WHAT IS BEING ASKED: Within the data that follows, set down exactly the lines from the one containing "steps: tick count" through the one containing "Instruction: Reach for", both ends included.
# # #
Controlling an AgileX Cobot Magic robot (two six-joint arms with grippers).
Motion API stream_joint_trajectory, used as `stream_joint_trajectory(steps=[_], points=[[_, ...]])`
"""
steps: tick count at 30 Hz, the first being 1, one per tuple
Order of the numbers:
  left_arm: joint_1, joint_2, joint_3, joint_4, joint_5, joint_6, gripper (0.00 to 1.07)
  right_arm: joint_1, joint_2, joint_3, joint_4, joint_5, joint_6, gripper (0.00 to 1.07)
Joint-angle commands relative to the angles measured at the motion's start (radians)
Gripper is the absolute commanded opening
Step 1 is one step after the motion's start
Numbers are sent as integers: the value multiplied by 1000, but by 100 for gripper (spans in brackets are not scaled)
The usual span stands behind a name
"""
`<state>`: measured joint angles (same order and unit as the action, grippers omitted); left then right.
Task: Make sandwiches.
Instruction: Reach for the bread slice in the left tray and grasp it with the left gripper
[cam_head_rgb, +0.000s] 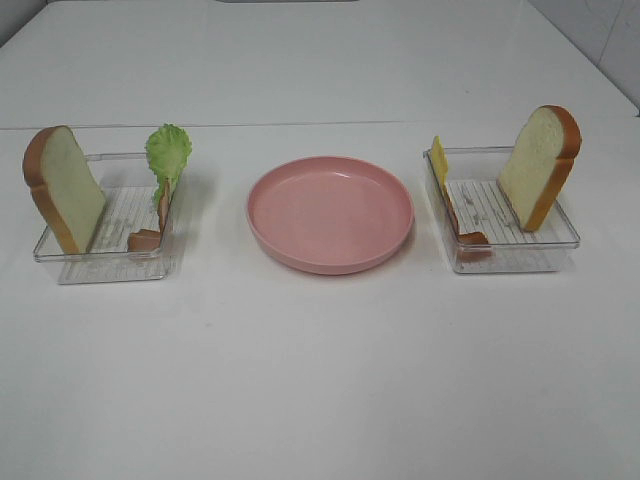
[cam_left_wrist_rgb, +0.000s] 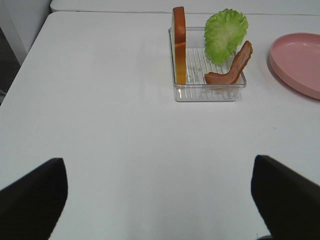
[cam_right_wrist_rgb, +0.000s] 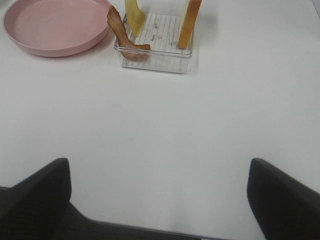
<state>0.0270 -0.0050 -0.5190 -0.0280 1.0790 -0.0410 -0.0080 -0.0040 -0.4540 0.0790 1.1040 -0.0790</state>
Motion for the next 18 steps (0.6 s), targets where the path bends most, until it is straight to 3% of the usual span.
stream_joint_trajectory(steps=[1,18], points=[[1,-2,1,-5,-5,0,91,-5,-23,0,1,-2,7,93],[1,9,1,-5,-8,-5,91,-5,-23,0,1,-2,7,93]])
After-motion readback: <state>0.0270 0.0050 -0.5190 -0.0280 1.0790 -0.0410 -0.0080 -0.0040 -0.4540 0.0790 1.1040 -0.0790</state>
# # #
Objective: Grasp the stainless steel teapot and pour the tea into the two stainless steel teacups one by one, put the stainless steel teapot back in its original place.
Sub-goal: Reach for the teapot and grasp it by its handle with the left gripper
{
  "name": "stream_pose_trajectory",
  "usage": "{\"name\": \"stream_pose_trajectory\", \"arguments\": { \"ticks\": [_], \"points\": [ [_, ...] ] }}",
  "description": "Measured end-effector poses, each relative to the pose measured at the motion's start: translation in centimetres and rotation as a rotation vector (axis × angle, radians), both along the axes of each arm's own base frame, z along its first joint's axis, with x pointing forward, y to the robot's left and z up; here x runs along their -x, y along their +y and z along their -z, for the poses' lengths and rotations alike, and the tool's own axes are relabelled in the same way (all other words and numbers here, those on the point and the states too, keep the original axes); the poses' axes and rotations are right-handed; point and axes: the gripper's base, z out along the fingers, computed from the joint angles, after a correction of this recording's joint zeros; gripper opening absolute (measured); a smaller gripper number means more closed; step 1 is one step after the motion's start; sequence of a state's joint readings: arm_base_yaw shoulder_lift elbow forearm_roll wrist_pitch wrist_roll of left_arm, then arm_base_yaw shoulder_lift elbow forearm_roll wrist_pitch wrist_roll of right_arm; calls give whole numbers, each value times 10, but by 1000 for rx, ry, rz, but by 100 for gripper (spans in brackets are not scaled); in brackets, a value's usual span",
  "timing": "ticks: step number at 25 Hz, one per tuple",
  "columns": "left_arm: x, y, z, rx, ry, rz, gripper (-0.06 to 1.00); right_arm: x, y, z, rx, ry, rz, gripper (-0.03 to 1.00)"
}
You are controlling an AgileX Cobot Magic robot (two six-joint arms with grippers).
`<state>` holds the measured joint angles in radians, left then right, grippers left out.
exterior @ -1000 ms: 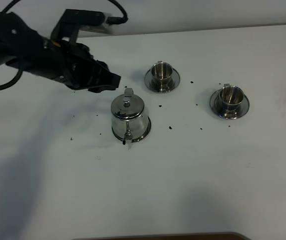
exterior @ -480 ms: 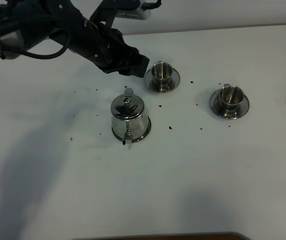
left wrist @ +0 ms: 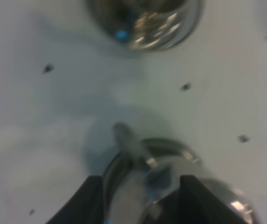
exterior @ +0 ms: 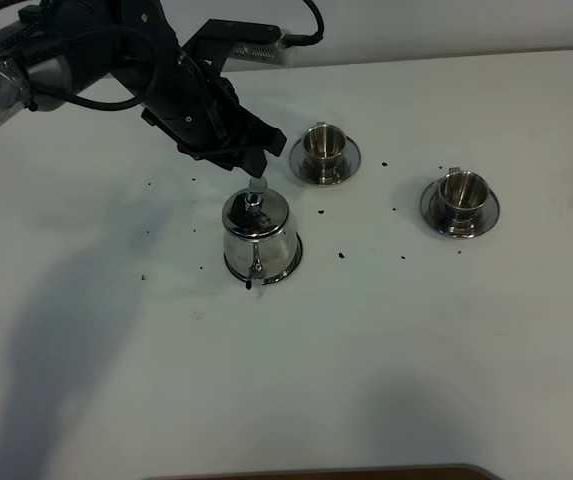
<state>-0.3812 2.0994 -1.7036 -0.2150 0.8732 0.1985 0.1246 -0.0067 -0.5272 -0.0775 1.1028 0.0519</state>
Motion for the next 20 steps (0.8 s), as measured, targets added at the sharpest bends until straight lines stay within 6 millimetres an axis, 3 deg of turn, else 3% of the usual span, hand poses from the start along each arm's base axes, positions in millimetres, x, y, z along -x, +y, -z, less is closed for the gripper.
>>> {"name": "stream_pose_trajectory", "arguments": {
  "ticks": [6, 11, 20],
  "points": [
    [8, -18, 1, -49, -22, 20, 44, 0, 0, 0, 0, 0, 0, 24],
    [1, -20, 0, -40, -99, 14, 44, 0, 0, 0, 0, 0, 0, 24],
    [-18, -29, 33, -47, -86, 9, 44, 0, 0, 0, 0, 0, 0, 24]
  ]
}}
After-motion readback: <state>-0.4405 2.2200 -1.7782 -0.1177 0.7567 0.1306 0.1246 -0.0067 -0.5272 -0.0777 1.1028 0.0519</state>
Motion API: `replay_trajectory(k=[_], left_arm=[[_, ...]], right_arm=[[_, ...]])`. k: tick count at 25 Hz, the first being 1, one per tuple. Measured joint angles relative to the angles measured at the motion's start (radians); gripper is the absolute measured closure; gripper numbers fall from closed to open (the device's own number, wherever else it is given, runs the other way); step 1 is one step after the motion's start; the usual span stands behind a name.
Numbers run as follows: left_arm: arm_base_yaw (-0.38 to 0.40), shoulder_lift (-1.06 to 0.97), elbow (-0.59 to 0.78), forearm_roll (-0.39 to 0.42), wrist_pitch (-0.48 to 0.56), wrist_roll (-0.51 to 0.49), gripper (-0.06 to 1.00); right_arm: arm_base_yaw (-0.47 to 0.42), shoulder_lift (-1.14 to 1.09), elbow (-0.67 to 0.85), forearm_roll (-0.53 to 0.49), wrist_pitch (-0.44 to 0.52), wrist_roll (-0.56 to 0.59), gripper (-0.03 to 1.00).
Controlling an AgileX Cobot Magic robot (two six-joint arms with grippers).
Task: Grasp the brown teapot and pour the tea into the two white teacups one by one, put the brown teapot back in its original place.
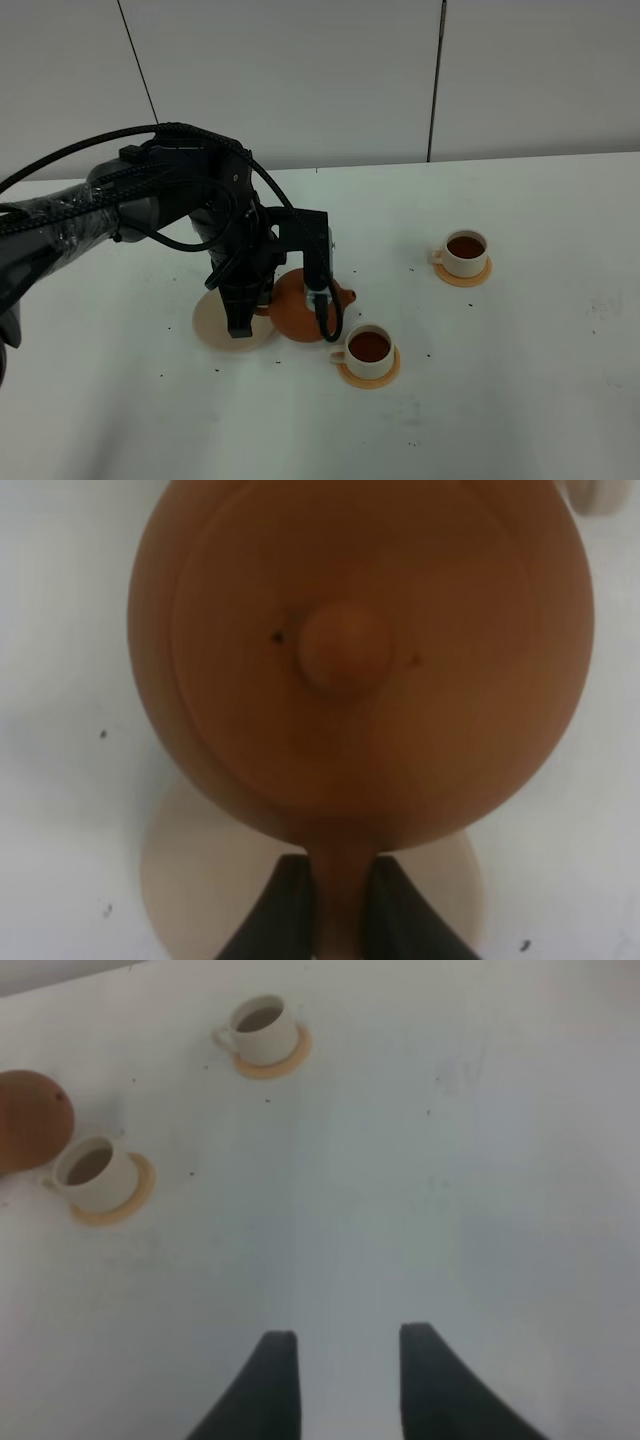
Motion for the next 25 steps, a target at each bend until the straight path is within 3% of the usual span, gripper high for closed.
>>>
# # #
EXERCISE ANSWER:
steps: tick count at 30 Hz, the first being 1, one per tuple
Order of the numbers:
  left_arm: joint_1, joint_2, joint_3, joint_4, joint_5, joint_6, gripper (0.00 to 1.07)
  right_arm: joint_1, joint_2, joint_3, joint_4, joint_5, joint_6, gripper (0.00 to 1.07)
Joint-angle commands relative to the angles measured at the motion's start (radians)
Gripper is the absolute commanded opening
Step 1 is one step after the motion's start
Numbers are sent as integers: the value multiplied by 1000, but by 100 for gripper (spans in brackets are not scaled)
The usual span stands behind a name
"""
`<state>`: measured joint angles (same order and unit as the action, grippers omitted); left then right.
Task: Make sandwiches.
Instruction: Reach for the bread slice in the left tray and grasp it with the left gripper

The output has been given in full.